> [Directions for this task]: From the entries below, copy every line that has the word "picture".

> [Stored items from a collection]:

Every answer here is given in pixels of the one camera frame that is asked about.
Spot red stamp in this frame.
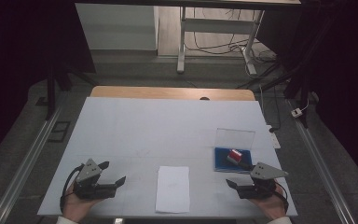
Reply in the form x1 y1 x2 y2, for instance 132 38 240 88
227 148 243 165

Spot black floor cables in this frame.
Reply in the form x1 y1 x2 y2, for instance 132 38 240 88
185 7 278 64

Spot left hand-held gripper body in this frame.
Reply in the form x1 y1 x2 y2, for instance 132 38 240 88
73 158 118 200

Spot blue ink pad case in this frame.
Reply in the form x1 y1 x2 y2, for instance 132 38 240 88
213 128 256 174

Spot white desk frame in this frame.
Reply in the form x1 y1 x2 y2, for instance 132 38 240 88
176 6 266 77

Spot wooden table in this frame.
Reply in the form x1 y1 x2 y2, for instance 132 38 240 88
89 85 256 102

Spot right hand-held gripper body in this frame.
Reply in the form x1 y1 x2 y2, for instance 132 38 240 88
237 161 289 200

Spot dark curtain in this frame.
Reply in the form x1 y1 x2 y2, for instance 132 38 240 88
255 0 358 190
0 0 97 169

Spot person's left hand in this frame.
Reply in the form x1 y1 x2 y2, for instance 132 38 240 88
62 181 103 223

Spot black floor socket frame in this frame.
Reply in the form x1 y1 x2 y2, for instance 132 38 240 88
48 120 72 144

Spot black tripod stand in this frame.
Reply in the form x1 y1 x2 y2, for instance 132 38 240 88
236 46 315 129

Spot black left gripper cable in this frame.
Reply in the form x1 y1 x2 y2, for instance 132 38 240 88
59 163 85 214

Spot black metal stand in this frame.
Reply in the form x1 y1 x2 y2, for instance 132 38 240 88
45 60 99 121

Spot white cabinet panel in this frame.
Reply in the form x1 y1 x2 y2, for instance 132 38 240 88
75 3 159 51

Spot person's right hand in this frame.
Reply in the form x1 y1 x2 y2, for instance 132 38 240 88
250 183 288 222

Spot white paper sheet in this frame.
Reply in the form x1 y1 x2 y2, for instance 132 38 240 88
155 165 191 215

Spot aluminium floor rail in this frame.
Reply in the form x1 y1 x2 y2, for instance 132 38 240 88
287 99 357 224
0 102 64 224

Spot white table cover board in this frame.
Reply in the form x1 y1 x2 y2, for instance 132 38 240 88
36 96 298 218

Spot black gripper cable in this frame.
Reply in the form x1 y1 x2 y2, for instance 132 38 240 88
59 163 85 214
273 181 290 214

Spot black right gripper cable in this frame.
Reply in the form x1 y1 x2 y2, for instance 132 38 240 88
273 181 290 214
* * *
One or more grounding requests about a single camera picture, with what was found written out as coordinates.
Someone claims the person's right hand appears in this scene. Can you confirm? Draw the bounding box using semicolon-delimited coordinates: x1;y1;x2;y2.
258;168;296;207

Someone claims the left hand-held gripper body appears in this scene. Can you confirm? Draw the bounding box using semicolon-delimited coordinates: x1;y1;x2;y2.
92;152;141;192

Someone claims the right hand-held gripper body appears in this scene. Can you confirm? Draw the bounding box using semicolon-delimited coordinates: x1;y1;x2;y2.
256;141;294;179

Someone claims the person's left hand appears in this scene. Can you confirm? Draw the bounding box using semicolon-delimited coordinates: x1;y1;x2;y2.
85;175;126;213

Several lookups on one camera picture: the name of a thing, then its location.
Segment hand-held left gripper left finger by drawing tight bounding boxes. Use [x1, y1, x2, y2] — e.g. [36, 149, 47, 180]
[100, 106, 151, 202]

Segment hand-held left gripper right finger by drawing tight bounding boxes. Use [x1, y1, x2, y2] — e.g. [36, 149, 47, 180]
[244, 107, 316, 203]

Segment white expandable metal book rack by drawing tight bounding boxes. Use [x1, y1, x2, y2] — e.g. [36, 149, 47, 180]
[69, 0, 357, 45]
---
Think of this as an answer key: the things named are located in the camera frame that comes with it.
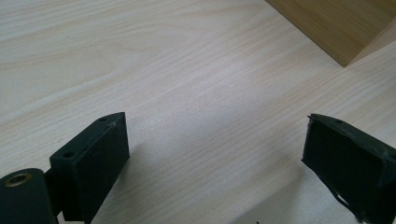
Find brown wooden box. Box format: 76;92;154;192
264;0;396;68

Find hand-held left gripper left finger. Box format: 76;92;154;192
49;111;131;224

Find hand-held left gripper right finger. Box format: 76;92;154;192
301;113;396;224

> [Answer space]:
One or more grounding requests about a single camera picture, with what was found written out as coordinates.
Several lookups on one camera picture: the name of a thing, then its location.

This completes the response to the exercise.